Re: [PATCH v3 16/16] mm/mmap: Move may_expand_vm() check in mmap_region()
From: Lorenzo Stoakes
Date: Wed Jul 10 2024 - 08:46:34 EST
On Wed, Jul 10, 2024 at 10:28:01PM GMT, Michael Ellerman wrote:
> Lorenzo Stoakes <lorenzo.stoakes@xxxxxxxxxx> writes:
> > On Mon, Jul 08, 2024 at 04:43:15PM GMT, Liam R. Howlett wrote:
> >>
> ...
> >> The functionality here has changed
> >> --- from ---
> >> may_expand_vm() check
> >> can_modify_mm() check
> >> arch_unmap()
> >> vms_gather_munmap_vmas()
> >> ...
> >>
> >> --- to ---
> >> can_modify_mm() check
> >> arch_unmap()
> >> vms_gather_munmap_vmas()
> >> may_expand_vm() check
> >> ...
> >>
> >> vms_gather_munmap_vmas() does nothing but figures out what to do later,
> >> but could use memory and can fail.
> >>
> >> The user implications are:
> >>
> >> 1. The return type on the error may change to -EPERM from -ENOMEM, if
> >> you are not allowed to expand and are trying to overwrite mseal()'ed
> >> VMAs. That seems so very rare that I'm not sure it's worth mentioning.
> >>
> >>
> >> 2. arch_unmap() called prior to may_expand_vm().

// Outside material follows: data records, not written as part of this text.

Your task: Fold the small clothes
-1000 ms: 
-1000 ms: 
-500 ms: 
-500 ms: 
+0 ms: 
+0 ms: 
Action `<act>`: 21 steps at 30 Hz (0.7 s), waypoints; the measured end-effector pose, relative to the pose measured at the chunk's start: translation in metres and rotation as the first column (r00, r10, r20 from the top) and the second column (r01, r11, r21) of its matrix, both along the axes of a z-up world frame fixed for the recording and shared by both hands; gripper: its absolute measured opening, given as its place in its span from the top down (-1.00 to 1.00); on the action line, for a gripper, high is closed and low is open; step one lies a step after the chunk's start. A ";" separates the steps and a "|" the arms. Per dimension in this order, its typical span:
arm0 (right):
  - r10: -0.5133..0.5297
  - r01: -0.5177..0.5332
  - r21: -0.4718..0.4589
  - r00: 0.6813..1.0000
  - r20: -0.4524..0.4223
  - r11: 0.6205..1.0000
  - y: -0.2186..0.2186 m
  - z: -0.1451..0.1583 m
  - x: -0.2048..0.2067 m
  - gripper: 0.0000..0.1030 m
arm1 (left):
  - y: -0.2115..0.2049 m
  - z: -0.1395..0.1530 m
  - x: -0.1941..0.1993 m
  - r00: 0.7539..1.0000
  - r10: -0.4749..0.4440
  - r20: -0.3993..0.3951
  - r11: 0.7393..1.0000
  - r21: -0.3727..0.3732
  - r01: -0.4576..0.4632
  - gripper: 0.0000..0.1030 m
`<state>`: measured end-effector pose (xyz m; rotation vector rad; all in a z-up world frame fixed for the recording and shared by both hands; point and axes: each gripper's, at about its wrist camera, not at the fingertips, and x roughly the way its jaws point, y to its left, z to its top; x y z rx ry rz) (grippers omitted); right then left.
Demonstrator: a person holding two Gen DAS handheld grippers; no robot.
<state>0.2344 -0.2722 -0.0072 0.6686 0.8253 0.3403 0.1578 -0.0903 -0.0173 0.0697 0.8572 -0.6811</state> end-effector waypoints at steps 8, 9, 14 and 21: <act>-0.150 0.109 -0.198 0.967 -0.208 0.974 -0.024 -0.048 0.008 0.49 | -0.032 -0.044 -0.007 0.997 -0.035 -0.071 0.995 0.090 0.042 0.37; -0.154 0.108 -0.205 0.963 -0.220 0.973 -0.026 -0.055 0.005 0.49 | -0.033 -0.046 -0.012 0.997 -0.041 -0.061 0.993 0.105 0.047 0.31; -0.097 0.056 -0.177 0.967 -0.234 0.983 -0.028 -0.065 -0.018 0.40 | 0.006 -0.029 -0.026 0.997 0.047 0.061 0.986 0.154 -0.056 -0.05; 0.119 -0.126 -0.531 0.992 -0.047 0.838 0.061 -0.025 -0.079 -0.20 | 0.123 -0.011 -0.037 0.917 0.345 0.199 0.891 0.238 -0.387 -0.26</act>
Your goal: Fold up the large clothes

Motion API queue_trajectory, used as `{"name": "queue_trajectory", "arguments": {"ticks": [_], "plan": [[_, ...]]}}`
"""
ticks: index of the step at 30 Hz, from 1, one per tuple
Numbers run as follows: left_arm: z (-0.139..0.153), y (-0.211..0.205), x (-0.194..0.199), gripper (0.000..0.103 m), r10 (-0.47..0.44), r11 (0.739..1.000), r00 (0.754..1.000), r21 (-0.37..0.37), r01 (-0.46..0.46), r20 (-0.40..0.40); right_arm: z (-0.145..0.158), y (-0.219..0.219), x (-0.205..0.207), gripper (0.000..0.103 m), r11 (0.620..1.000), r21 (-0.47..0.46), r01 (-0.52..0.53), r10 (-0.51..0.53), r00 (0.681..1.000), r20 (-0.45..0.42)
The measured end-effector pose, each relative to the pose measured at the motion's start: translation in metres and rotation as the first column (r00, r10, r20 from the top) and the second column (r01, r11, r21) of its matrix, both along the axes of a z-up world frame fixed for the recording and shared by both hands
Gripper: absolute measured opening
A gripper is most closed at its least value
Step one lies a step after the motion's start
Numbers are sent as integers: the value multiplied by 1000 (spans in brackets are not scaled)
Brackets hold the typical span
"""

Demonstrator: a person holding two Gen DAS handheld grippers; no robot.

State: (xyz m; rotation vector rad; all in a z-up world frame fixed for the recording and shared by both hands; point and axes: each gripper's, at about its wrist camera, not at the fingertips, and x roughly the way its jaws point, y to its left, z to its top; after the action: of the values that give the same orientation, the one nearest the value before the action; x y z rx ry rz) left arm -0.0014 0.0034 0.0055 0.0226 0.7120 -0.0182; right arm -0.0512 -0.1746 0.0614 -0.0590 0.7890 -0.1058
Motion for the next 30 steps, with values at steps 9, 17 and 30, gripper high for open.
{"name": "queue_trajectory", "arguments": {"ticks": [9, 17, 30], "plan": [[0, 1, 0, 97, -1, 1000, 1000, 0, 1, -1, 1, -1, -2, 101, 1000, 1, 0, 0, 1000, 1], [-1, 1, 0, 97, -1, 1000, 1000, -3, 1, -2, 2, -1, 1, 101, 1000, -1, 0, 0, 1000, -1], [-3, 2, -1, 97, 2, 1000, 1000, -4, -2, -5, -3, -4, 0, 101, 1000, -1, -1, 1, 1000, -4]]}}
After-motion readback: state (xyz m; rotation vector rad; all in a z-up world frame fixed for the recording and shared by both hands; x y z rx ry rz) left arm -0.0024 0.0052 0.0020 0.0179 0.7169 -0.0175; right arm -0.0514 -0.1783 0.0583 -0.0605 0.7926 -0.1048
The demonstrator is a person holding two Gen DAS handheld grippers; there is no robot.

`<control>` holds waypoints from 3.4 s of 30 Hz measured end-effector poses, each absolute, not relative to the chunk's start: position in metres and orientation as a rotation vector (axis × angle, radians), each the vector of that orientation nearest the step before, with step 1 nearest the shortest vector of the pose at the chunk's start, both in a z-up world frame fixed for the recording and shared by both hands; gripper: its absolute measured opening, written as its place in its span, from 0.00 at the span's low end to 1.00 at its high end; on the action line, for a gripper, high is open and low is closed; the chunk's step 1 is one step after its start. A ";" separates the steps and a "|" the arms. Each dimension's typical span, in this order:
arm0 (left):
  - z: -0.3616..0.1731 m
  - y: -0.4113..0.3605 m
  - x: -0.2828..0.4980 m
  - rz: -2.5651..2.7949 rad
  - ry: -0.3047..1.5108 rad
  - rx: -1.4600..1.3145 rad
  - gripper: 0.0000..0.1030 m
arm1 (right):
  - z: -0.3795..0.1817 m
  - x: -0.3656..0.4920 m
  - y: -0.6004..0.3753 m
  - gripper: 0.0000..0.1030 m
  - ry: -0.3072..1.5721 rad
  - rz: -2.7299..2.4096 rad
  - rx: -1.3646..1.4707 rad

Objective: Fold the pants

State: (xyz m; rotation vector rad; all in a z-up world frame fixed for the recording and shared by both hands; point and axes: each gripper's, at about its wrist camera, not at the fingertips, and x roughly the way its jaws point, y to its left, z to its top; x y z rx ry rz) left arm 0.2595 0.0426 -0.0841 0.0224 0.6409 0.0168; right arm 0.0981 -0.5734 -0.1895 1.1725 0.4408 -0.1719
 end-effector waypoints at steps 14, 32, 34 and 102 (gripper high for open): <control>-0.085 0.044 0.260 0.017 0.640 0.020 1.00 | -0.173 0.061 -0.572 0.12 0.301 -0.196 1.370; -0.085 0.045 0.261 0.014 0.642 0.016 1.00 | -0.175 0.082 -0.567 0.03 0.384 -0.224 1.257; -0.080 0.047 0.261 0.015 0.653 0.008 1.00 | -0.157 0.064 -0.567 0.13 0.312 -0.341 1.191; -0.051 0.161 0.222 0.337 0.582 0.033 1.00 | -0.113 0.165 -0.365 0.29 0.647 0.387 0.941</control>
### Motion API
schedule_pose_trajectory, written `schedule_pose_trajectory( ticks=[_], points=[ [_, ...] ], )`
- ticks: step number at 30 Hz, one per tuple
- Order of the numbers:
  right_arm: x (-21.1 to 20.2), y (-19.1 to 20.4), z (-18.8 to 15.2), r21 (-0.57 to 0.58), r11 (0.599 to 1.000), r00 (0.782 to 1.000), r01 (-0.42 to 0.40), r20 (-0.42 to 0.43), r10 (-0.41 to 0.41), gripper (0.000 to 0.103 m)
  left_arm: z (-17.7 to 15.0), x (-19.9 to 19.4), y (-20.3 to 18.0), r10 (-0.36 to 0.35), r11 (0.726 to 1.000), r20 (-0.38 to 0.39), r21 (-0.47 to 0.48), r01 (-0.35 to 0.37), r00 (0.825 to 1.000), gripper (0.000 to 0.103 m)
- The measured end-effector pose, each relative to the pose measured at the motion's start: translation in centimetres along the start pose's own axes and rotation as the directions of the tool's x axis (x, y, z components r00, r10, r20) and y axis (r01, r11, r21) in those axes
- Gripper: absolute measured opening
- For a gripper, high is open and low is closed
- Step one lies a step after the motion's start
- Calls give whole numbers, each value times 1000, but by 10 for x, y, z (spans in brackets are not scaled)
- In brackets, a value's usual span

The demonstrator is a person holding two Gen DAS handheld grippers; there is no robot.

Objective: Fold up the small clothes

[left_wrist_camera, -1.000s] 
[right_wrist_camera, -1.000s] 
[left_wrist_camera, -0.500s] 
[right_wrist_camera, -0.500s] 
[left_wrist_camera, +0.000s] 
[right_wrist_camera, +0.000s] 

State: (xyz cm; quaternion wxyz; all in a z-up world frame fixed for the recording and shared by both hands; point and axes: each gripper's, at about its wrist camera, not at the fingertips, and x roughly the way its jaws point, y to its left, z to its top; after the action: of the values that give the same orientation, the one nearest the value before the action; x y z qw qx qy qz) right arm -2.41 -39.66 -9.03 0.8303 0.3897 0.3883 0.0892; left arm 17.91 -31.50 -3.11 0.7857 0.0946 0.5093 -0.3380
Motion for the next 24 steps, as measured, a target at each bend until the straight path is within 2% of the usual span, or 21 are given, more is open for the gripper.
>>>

> >> powerpc uses this to set mm->context.vdso = NULL if mm->context.vdso is
> >> within the unmap range. User implication of this means that an
> >> application my set the vdso to NULL prior to hitting the -ENOMEM case in
> >> may_expand_vm() due to the address space limit.
> >>
> >> Assuming the removal of the vdso does not cause the application to seg
> >> fault, then the user visible change is that any vdso call after a failed
> >> mmap(MAP_FIXED) call would result in a seg fault. The only reason it
> >> would fail is if the mapping process was attempting to map a large
> >> enough area over the vdso (which is accounted and in the vma tree,
> >> afaict) and ran out of memory. Note that this situation could arise
> >> already since we could run out of memory (not accounting) after the
> >> arch_unmap() call within the kernel.
> >>
> >> The code today can suffer the same fate, but not by the accounting
> >> failure. It can happen due to failure to allocate a new vma,
> >> do_vmi_munmap() failure after the arch_unmap() call, or any of the other
> >> failure scenarios later in the mmap_region() function.
> >>
> >> At the very least, this requires an expanded change log.
> >
> > Indeed, also (as mentioned on IRC) I feel like we need to look at whether
> > we _truly_ need this arch_unmap() call for a single, rather antiquated,
> > architecture.
>
> You can call it "niche" or "irrelevant" or "fringe", but "antiquated" is
> factually wrong :) Power10 came out of the fab just a few years ago at
> 7nm.
Fair point ;) perhaps we could go with "rarified"? :>)
>
> > I mean why are they unmapping the VDSO, why is that valid, why does it need
> > that field to be set to NULL, is it possible to signify that in some other
> > way etc.?
>
> It was originally for CRIU. So a niche workload on a niche architecture.
>
> But from the commit that added it, it sounds like CRIU was using mremap,
> which should be handled these days by vdso_mremap(). So it could be that
> arch_unmap() is not actually needed for CRIU anymore.
Oh that's interesting!
>
> Then I guess we have to decide if removing our arch_unmap() would be an
> ABI break, regardless of whether CRIU needs it or not.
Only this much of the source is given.